TASK => Output the data below line for line, exactly, up to and including the line where "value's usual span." appears.

Stored entries
◇ ◇ ◇

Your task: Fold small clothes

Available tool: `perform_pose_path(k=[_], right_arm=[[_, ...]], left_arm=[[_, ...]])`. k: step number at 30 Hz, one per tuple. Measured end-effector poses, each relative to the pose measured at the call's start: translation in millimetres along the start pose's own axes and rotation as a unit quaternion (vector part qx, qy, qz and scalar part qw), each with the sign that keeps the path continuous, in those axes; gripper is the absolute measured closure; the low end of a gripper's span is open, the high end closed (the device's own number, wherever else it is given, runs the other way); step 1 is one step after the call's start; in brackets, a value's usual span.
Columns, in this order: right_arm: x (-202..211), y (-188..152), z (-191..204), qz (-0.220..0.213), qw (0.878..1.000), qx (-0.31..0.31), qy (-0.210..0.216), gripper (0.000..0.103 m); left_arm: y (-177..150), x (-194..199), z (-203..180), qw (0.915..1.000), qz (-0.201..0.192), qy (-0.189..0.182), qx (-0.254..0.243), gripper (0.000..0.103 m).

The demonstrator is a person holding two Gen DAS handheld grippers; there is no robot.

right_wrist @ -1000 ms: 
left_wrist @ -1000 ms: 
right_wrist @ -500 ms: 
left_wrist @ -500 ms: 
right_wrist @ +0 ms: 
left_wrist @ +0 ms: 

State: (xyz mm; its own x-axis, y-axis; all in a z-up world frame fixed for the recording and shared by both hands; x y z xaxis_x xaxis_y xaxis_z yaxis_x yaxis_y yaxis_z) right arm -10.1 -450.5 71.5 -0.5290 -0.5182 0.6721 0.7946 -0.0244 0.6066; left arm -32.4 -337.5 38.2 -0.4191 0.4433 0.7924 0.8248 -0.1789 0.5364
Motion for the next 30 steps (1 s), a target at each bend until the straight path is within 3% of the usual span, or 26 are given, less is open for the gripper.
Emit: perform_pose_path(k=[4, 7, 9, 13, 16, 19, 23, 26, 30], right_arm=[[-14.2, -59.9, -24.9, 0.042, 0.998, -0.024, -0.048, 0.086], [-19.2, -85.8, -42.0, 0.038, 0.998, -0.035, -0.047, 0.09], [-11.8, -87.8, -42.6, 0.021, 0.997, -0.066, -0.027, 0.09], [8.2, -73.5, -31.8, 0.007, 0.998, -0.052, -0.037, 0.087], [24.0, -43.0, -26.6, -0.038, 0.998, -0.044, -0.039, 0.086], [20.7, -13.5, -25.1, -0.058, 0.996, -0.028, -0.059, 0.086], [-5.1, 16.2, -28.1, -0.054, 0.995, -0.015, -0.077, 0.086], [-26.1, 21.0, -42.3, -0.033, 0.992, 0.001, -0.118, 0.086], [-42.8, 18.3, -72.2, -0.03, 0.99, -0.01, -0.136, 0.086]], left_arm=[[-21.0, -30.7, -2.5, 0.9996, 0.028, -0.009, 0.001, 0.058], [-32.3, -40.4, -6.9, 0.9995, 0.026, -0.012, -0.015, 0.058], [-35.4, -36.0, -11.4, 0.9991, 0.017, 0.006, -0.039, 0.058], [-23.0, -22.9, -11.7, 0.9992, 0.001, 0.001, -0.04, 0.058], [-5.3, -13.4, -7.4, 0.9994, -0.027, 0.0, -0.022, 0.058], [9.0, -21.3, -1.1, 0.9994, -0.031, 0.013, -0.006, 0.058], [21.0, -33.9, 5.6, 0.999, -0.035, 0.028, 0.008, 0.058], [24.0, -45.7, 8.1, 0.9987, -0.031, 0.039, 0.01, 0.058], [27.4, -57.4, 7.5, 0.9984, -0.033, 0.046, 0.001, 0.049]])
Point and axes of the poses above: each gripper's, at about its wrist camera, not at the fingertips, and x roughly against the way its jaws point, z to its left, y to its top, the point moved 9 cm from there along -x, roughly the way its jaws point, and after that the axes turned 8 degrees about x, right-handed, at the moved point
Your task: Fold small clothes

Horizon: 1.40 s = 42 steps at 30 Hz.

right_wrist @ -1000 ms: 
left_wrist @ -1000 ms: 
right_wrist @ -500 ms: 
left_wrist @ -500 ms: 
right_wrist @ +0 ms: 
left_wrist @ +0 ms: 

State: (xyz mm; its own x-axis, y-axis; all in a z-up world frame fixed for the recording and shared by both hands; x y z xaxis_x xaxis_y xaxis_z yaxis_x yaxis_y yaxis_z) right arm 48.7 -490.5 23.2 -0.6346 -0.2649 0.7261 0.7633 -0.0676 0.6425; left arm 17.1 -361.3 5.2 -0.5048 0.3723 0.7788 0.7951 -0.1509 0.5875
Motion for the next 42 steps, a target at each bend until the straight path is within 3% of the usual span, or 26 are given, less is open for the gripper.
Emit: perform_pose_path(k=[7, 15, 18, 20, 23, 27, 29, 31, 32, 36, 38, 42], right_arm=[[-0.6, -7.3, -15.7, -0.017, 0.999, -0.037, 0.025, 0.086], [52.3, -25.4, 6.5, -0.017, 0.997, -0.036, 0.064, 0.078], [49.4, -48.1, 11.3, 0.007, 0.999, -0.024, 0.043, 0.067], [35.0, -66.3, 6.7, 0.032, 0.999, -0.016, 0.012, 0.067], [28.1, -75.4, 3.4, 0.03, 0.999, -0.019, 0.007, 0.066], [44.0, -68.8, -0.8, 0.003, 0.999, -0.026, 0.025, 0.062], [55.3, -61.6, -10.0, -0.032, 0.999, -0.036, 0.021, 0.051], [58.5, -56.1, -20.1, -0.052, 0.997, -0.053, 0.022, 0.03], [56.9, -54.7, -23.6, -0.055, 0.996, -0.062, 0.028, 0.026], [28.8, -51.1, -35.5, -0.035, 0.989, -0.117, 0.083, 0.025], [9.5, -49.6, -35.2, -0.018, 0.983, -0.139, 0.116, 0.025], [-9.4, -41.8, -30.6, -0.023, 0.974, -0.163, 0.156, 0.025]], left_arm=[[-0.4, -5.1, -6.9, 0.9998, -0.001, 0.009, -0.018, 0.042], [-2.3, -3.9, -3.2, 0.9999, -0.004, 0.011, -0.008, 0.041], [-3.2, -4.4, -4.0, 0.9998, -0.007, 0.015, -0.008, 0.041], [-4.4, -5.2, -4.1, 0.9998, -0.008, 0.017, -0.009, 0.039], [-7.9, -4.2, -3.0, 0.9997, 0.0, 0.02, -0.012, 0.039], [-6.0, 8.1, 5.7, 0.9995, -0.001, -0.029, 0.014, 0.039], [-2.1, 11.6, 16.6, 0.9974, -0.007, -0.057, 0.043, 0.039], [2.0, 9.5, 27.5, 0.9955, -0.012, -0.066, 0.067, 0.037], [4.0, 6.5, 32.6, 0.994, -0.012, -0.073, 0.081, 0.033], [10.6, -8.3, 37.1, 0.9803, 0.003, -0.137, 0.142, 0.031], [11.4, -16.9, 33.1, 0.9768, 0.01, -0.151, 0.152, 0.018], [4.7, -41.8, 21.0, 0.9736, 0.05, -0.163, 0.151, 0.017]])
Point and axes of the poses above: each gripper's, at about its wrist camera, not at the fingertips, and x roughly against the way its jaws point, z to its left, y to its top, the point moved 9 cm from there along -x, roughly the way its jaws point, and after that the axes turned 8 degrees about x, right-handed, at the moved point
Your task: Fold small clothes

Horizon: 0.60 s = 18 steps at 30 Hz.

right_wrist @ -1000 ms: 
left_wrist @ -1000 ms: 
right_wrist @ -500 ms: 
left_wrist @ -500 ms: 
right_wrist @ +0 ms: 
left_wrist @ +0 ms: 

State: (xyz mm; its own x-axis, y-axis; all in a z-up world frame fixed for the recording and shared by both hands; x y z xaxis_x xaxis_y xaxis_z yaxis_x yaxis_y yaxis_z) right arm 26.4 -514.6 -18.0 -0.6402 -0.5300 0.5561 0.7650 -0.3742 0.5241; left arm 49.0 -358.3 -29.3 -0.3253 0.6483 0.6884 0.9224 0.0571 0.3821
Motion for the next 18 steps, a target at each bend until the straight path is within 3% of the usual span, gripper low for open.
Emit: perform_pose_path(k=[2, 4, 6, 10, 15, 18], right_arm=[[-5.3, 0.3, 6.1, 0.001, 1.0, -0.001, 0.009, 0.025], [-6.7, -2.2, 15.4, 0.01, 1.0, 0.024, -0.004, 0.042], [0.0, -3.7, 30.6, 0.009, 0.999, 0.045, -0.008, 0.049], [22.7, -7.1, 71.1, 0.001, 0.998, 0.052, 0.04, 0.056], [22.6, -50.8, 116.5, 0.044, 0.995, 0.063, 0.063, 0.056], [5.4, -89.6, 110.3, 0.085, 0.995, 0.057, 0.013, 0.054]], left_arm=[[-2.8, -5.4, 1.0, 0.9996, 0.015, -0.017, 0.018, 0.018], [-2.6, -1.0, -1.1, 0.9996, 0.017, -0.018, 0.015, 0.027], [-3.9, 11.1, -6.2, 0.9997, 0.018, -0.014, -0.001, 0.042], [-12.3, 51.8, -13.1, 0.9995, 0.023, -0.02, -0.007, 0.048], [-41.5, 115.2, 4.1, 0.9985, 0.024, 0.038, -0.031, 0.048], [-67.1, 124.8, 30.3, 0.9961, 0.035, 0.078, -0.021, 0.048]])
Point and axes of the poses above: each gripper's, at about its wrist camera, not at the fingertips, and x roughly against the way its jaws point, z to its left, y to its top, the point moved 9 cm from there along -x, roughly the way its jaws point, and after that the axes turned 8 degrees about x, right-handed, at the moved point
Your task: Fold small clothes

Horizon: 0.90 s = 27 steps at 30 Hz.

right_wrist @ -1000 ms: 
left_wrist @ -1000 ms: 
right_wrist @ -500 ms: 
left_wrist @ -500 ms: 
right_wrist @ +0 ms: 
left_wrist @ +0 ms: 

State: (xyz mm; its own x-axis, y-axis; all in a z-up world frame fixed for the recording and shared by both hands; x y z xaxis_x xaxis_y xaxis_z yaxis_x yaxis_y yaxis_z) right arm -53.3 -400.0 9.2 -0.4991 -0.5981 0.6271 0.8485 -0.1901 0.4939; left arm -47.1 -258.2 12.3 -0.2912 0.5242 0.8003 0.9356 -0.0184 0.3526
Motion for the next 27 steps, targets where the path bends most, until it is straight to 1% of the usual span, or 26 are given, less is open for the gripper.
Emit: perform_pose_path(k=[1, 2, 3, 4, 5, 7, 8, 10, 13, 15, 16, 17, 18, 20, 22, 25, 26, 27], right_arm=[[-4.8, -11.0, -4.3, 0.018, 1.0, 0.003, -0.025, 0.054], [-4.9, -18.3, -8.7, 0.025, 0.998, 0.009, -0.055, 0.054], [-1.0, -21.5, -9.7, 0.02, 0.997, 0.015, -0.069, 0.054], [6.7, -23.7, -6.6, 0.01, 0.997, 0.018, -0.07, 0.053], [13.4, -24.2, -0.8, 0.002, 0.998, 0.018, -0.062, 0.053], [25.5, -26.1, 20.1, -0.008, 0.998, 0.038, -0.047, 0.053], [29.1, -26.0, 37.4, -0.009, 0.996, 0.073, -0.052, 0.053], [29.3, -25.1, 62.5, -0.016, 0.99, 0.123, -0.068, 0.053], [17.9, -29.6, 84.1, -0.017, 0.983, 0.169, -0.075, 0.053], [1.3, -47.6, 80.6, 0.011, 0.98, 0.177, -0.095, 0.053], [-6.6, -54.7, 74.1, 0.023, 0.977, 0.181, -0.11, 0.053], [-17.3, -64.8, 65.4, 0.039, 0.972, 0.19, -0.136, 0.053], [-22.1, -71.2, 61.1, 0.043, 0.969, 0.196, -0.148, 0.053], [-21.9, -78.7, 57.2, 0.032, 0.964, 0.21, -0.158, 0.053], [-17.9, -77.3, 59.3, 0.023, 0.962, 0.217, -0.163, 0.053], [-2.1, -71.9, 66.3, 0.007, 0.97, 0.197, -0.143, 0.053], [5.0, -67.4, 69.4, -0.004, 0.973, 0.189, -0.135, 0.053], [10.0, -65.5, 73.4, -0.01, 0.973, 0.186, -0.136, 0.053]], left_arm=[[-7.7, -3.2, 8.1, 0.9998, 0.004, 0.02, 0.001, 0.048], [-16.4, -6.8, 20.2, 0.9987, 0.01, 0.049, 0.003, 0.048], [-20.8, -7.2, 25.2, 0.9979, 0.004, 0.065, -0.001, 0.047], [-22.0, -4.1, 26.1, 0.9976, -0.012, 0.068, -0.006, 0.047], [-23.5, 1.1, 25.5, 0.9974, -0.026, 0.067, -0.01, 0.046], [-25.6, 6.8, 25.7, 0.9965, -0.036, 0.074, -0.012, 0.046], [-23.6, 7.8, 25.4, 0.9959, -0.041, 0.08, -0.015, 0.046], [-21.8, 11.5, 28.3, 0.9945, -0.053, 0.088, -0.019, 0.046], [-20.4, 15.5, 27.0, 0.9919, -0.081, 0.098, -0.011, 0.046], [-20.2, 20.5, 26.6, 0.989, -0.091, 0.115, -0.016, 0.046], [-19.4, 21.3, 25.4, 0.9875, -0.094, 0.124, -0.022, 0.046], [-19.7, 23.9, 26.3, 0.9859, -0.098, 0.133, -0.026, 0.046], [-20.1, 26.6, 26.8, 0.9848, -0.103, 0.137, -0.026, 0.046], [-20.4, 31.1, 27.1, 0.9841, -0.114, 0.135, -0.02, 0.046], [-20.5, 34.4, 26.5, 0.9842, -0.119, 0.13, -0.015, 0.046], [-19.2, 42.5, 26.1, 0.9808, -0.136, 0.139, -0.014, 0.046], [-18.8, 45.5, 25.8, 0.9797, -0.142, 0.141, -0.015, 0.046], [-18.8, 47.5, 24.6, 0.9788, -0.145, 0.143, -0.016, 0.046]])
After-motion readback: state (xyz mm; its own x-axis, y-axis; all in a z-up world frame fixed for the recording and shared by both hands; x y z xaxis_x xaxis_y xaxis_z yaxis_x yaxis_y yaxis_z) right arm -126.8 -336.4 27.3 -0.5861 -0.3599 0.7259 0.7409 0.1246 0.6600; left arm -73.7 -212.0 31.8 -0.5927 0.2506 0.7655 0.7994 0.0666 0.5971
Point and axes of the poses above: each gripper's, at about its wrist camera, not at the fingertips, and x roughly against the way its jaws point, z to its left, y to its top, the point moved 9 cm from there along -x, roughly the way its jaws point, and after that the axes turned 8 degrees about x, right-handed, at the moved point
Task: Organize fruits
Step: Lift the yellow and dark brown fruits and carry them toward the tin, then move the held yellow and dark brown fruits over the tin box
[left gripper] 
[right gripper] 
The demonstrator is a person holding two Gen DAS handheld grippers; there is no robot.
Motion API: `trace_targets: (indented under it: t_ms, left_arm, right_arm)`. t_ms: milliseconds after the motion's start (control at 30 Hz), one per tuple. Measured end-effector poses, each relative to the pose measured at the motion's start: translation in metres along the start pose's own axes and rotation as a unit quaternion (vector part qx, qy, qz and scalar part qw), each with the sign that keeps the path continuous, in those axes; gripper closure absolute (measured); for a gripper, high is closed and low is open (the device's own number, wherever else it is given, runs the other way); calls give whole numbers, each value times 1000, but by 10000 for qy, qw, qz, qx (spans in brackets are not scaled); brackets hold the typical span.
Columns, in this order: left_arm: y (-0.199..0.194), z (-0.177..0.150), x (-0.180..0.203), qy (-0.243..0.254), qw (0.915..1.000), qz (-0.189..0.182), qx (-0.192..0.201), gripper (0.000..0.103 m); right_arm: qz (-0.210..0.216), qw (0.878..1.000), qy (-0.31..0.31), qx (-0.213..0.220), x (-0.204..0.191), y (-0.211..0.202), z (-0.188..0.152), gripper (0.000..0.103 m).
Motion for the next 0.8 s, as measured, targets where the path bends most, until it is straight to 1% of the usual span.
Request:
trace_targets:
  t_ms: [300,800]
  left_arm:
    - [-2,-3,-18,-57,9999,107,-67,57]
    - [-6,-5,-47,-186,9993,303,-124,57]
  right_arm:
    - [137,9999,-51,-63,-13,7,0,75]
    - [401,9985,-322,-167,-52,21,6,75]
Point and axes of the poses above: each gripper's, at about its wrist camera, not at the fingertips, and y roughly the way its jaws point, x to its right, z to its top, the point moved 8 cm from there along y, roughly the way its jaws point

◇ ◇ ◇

ANSWER TO THIS PROBLEM =>
Your task: Fold small clothes

Available tool: `perform_pose_path(k=[_], right_arm=[[_, ...]], left_arm=[[_, ...]])`. k: step number at 30 Hz, one per tuple. Measured end-effector poses, each relative to the pose measured at the call's start: translation in millimetres along the start pose's own axes and rotation as a unit quaternion (vector part qx, qy, qz and scalar part qw), each with the sign that keeps the path continuous, in those axes; gripper is the absolute measured closure; the low end of a gripper's span is open, the high end closed (the device's own number, wherever else it is given, runs the other way); step 1 is one step after the call's start; in brackets, a value's usual span.

There is no more to the exercise.